Work to complete> Look below for the lines from the one with "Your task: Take" to the one with "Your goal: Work", and copy exactly those lines, both ends included.

(Extracted records)

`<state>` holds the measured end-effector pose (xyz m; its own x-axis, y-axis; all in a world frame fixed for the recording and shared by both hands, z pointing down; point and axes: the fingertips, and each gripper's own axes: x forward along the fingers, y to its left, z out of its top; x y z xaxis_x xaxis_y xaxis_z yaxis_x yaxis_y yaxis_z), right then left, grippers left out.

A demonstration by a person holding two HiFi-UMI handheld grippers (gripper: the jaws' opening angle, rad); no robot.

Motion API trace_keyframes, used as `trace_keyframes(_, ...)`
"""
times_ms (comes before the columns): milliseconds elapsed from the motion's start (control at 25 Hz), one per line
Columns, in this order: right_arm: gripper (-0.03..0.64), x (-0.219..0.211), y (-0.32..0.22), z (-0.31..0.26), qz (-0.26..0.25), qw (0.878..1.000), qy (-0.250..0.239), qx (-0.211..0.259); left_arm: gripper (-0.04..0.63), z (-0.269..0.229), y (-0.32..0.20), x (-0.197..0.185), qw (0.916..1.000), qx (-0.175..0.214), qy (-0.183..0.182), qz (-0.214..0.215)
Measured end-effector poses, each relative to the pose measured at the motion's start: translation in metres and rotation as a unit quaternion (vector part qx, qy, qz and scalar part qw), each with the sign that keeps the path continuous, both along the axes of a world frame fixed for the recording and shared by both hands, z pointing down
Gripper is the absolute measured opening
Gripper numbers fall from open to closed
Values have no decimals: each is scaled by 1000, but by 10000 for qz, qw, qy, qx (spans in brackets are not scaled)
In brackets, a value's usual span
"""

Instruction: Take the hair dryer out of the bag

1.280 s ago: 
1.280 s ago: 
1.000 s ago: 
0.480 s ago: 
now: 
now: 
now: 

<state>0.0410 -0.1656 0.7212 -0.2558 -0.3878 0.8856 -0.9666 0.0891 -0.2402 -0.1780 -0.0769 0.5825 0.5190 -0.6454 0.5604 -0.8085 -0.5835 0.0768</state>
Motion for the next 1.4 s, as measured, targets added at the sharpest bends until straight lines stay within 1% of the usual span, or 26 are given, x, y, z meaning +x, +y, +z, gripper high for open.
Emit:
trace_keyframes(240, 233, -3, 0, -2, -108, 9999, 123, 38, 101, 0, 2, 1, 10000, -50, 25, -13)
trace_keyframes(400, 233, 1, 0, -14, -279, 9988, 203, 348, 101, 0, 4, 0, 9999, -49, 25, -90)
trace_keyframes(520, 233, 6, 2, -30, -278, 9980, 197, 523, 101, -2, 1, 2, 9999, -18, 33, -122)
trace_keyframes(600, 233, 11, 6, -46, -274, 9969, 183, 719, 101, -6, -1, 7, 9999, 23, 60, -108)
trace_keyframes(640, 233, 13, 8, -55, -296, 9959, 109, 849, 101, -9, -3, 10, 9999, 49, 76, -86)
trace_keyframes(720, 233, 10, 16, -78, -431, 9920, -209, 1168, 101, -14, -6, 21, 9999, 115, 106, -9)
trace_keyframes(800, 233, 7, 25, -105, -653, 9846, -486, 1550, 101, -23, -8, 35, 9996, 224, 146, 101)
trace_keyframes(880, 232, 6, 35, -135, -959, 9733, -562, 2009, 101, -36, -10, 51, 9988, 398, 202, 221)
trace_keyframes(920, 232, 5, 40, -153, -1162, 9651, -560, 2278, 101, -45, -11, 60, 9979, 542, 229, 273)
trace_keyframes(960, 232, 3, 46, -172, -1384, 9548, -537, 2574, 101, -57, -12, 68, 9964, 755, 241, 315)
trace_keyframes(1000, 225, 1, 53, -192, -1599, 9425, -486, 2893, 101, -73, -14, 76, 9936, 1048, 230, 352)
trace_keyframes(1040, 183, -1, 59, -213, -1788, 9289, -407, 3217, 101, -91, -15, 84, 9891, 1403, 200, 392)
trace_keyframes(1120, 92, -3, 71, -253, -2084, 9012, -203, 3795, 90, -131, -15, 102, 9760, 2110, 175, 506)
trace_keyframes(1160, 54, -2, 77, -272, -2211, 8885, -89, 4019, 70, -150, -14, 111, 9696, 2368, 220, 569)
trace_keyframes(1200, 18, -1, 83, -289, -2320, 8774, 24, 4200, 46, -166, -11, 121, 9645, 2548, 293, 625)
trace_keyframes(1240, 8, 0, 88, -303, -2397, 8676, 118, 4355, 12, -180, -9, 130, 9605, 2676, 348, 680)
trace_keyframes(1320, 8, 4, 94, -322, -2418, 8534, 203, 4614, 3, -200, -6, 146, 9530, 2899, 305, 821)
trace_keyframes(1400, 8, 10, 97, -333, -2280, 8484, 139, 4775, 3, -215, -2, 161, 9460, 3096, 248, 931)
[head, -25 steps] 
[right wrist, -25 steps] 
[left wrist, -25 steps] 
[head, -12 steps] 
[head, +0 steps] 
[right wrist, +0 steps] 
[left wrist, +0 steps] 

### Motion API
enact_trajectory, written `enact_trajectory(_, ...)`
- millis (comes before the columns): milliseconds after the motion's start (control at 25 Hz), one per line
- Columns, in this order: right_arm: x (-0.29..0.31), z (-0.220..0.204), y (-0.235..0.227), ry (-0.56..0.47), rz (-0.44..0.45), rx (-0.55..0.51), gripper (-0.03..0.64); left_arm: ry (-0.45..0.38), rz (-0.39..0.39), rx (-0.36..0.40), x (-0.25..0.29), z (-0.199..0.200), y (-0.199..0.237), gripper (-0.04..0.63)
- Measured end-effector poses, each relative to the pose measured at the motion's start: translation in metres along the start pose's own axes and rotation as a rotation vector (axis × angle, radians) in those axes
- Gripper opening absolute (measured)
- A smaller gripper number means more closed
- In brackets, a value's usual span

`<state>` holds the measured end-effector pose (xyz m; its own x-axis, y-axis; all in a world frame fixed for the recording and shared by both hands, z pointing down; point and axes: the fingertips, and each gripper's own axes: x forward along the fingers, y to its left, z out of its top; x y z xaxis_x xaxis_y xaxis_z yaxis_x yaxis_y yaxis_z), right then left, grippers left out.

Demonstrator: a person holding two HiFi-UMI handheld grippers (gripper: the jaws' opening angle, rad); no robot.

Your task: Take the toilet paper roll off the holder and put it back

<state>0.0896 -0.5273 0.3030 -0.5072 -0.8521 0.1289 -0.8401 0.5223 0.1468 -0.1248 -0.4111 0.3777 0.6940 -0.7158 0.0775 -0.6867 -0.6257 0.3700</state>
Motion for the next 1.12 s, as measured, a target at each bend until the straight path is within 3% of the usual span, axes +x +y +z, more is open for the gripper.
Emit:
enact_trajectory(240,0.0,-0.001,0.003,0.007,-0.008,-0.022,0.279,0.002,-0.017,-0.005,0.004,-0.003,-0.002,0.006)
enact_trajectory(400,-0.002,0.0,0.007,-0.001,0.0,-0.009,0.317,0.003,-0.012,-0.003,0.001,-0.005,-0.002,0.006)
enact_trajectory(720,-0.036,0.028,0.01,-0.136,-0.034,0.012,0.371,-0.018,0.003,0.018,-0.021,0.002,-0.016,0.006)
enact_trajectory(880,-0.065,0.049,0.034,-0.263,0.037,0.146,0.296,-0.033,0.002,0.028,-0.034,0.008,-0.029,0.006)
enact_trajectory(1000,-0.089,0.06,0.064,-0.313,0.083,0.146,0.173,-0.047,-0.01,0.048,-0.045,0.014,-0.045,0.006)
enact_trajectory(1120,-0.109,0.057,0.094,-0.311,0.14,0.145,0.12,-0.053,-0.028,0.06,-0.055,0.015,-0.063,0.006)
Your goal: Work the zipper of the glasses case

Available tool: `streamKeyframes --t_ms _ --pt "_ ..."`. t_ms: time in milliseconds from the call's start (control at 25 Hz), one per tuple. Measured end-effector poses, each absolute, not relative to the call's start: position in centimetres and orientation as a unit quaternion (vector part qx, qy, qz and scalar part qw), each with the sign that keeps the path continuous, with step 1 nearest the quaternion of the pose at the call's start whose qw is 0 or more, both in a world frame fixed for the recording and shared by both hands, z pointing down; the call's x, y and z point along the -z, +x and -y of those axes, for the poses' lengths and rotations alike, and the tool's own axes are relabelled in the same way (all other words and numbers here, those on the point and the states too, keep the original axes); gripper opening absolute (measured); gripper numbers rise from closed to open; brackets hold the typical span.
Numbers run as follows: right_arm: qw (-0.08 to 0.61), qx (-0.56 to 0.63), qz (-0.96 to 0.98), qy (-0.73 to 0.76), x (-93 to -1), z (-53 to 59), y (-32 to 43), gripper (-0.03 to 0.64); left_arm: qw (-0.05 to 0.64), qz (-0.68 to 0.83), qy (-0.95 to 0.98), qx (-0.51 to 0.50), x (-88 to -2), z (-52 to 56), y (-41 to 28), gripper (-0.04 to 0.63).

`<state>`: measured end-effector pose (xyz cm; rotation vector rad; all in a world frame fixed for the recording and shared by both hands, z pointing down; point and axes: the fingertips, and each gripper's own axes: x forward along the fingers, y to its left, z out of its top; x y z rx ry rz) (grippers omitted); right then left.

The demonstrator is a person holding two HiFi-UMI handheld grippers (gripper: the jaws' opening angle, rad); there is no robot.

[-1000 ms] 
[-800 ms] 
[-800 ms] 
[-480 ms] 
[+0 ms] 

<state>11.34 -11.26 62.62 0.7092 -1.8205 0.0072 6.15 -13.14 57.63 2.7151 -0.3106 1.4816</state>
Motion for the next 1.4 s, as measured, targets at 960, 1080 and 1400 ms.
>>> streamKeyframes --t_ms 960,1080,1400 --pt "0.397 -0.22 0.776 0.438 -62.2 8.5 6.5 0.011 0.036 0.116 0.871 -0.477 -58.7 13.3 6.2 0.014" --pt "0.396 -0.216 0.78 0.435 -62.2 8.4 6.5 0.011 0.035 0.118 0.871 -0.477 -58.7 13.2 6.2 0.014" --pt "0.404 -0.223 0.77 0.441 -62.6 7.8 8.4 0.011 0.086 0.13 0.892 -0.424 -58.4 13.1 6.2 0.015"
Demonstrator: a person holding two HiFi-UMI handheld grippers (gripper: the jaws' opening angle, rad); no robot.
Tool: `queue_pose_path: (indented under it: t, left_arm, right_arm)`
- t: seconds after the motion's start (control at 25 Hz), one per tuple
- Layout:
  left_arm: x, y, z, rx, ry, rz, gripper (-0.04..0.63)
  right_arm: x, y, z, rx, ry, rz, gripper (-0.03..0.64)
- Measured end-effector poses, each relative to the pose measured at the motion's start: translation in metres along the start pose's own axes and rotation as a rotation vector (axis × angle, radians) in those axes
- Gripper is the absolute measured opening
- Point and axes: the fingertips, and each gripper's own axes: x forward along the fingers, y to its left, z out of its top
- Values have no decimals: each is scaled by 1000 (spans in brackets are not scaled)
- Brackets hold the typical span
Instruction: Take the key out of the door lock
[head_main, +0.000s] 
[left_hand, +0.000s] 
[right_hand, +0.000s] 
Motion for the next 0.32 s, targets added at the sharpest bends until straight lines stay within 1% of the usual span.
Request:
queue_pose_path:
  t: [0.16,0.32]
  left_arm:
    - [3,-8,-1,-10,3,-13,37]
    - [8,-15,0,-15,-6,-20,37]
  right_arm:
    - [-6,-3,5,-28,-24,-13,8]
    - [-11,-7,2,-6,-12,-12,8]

Expected answer>
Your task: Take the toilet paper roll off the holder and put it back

<state>0.0896 -0.5273 0.3030 -0.5072 -0.8521 0.1289 -0.8401 0.5223 0.1468 -0.1248 -0.4111 0.3777 0.6940 -0.7158 0.0775 -0.6867 -0.6257 0.3700</state>
Motion for the next 1.12 s, as measured, a target at each bend until the straight path is within 3% of the usual span, axes +x +y +z, more is open for the gripper.
Emit:
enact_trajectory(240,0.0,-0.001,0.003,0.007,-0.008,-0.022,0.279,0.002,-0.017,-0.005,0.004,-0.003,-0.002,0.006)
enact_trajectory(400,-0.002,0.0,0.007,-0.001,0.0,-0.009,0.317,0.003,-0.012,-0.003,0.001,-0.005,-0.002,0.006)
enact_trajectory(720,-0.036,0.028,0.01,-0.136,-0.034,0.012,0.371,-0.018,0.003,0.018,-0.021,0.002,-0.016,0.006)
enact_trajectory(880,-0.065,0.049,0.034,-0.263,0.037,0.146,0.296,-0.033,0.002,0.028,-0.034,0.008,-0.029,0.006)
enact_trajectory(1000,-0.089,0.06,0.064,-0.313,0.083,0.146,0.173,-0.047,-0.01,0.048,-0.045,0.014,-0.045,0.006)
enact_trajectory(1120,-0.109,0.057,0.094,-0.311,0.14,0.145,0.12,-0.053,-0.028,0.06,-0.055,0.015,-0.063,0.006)
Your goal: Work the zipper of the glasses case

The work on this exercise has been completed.